(Directions for this task) Pull every "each" line out of the data below.

(Provided data)
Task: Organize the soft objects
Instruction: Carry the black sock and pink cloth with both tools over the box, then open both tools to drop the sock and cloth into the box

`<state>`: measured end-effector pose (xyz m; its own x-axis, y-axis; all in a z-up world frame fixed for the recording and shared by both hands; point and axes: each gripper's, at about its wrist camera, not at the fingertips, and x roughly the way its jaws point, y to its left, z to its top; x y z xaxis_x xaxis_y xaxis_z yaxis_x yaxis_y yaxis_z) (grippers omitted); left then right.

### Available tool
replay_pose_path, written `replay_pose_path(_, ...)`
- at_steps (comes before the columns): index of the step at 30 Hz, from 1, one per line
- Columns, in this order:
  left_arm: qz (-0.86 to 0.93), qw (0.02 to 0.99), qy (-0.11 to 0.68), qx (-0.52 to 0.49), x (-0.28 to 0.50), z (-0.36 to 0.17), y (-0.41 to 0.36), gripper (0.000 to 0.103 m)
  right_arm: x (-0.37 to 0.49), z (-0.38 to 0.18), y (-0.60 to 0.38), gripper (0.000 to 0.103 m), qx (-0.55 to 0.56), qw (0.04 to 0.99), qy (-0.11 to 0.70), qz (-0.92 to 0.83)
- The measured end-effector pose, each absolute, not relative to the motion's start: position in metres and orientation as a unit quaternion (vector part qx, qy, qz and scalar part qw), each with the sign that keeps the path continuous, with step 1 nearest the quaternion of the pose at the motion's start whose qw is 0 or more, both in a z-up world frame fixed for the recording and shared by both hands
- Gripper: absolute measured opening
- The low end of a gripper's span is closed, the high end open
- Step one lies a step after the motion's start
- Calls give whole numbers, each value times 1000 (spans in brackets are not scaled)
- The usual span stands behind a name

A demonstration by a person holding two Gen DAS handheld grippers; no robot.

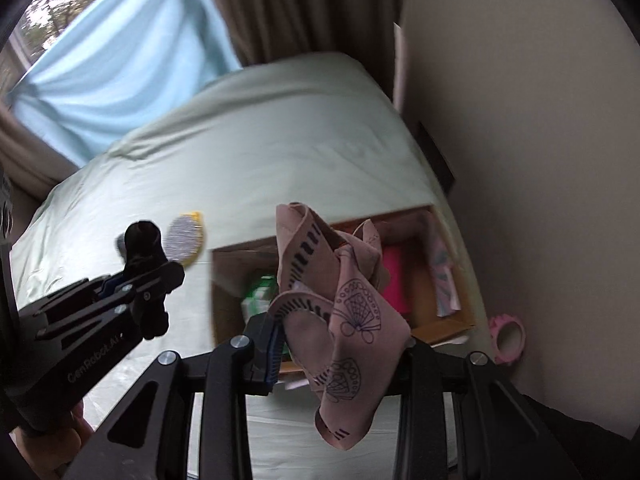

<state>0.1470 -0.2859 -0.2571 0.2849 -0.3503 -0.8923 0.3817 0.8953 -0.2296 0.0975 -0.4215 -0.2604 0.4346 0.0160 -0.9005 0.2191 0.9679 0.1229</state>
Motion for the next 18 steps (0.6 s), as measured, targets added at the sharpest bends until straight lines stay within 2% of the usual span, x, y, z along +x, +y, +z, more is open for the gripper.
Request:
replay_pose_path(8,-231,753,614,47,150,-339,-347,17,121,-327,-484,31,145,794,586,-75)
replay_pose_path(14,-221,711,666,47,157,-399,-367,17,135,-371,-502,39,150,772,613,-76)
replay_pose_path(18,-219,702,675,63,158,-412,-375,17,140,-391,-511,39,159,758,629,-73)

(Exercise response)
`<state>`: measured end-effector pose (xyz m; its own x-axis, y-axis; all in a z-up world frame fixed for the recording and shared by both hands; point and axes: each gripper's, at about its wrist camera, not at the fingertips, and x roughly the way its jaws point, y to its left, z to its top; x y z xaxis_x xaxis_y xaxis_z yaxis_x yaxis_y yaxis_z) (grippers omitted); left then right.
- The measured end-effector pose, each absolute, not relative to the motion's start: position in metres and orientation as a unit quaternion (vector part qx, qy, qz and scalar part qw), each with the sign that keeps the path continuous, with step 1 nearest the quaternion of the pose at the motion's start whose qw is 0 or more, both in a z-up world frame fixed for the recording and shared by both hands
- Calls give whole numbers, each value times 1000 (spans in brackets are not scaled)

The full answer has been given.